Asymmetric Quantization: Near-Lossless Retrieval with 97% Storage Reduction

They shrank AI search storage by 97%, and the comments instantly turned feral

TLDR: The company says it found a way to make AI-powered search vastly cheaper to store while keeping almost the same usefulness, which matters because these systems save data for billions of pages. Commenters bounced between impressed, skeptical, and hilariously doomy, arguing over whether “near-lossless” means anything at all.

A search startup just dropped a very nerdy flex with a very non-nerdy promise: keep the smart search quality, slash the storage bill. In plain English, they found a way to store the massive piles of data used by AI search in a much tinier form, cutting average document storage from 393 KiB to 12.28 KiB while barely denting result quality.
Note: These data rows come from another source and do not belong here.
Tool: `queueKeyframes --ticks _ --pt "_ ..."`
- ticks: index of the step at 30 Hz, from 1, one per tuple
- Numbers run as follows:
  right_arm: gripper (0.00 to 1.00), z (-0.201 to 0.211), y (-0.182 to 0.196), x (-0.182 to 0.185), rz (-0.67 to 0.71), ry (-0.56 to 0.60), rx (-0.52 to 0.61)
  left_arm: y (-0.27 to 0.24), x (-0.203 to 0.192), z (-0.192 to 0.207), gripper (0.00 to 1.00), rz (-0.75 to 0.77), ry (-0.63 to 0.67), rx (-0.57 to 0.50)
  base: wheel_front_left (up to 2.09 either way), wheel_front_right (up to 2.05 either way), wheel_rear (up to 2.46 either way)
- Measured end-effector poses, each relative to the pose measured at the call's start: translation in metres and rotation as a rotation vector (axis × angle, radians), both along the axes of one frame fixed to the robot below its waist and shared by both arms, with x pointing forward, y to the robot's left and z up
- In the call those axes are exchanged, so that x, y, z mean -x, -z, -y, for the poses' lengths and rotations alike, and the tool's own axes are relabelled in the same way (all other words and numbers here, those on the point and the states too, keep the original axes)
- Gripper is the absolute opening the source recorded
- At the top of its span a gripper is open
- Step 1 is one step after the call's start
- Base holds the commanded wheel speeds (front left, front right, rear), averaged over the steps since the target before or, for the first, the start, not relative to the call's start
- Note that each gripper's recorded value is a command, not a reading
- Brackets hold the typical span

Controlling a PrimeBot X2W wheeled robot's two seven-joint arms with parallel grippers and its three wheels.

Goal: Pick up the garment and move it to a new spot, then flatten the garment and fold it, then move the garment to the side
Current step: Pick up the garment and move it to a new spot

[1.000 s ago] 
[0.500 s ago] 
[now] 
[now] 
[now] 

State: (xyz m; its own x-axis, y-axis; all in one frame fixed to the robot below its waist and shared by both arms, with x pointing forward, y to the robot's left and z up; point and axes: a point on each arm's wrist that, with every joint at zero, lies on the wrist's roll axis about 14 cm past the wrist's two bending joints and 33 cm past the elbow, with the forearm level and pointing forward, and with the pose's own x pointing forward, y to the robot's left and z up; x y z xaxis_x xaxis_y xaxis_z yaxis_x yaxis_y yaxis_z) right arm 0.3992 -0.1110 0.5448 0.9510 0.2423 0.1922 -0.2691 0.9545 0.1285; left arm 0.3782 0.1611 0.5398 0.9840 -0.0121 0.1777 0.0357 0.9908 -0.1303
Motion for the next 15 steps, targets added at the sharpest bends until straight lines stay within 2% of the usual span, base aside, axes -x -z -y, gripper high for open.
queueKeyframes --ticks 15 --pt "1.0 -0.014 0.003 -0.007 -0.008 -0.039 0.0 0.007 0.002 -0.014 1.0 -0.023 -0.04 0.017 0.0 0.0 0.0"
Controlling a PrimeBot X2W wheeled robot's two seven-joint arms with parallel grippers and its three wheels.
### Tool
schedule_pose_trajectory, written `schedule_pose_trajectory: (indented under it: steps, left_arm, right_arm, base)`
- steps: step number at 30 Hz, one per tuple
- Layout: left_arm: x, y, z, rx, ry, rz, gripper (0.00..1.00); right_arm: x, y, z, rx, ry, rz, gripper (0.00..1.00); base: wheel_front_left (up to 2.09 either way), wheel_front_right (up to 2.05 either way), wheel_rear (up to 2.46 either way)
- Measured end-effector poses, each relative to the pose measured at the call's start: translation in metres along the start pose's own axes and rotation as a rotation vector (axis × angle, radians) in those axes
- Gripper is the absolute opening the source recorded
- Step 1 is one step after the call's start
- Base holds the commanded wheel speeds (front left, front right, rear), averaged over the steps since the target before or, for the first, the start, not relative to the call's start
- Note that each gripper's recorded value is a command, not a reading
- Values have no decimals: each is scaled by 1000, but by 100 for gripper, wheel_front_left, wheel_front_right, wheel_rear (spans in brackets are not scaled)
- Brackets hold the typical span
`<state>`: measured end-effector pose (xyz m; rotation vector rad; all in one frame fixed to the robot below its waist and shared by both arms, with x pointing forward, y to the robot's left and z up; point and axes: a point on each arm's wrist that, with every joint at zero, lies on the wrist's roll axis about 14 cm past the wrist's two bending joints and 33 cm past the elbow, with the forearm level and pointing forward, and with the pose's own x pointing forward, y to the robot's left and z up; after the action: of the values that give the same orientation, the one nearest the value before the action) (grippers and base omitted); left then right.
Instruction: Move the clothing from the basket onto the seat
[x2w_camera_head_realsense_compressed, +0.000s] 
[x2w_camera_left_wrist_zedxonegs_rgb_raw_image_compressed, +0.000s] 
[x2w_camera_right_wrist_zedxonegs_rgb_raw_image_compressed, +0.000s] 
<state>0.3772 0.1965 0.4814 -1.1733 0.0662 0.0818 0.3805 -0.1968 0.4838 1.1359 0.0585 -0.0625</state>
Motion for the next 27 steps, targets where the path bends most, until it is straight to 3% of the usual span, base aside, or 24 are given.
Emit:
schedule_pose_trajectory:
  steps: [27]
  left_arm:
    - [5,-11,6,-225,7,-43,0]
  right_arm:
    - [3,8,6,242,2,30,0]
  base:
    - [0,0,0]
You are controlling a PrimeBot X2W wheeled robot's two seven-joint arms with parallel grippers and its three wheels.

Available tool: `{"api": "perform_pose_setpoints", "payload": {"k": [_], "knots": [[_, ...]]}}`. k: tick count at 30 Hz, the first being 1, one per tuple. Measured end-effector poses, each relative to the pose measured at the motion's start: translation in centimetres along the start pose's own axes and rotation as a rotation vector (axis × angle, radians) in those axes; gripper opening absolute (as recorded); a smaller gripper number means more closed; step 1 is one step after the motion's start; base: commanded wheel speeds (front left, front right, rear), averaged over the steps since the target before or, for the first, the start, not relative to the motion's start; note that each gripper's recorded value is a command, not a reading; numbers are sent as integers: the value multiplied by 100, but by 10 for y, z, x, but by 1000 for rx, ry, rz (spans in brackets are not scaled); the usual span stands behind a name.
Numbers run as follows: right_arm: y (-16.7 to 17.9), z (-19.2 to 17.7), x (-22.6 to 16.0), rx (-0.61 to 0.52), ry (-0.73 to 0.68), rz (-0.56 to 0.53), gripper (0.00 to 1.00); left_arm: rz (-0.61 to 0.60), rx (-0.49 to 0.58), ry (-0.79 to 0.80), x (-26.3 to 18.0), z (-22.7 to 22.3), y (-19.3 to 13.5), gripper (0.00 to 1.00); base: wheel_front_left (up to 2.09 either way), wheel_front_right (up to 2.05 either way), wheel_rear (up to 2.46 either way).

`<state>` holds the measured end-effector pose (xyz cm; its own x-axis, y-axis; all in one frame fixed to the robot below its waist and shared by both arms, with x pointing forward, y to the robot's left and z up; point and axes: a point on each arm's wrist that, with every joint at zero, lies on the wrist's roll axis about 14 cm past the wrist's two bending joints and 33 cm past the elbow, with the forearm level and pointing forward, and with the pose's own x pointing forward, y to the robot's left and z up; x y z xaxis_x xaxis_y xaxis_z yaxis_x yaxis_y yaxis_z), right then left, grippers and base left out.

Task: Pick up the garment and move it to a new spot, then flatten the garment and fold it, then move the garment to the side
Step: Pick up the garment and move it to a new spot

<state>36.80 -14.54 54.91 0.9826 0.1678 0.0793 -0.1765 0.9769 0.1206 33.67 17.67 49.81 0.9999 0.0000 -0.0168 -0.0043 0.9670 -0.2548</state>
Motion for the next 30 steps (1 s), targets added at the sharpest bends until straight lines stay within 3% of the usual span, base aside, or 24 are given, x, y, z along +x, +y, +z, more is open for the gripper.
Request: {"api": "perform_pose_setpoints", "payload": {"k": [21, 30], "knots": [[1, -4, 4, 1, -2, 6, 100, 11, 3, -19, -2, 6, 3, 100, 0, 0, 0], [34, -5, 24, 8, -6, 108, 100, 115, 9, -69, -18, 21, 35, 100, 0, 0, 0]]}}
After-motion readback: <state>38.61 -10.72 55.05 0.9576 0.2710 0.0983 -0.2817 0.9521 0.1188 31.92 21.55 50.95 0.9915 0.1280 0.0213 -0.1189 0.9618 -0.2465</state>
That’s a huge deal when you’re storing information for billions of documents, and the company’s whole pitch is basically: why pay mansion rent for your files when a studio apartment gets almost the same job done?

But the real fireworks were in the comments, where readers immediately split into camps. One side was impressed, with one commenter practically sliding into the company’s inbox to brag about their own “99+% compression unlock” for giant game replays. Another wanted receipts, asking what the small quality drop actually looks like in real life: if results get worse, how do they get worse? That opened the classic tech-thread tension between benchmark numbers and what normal humans actually notice.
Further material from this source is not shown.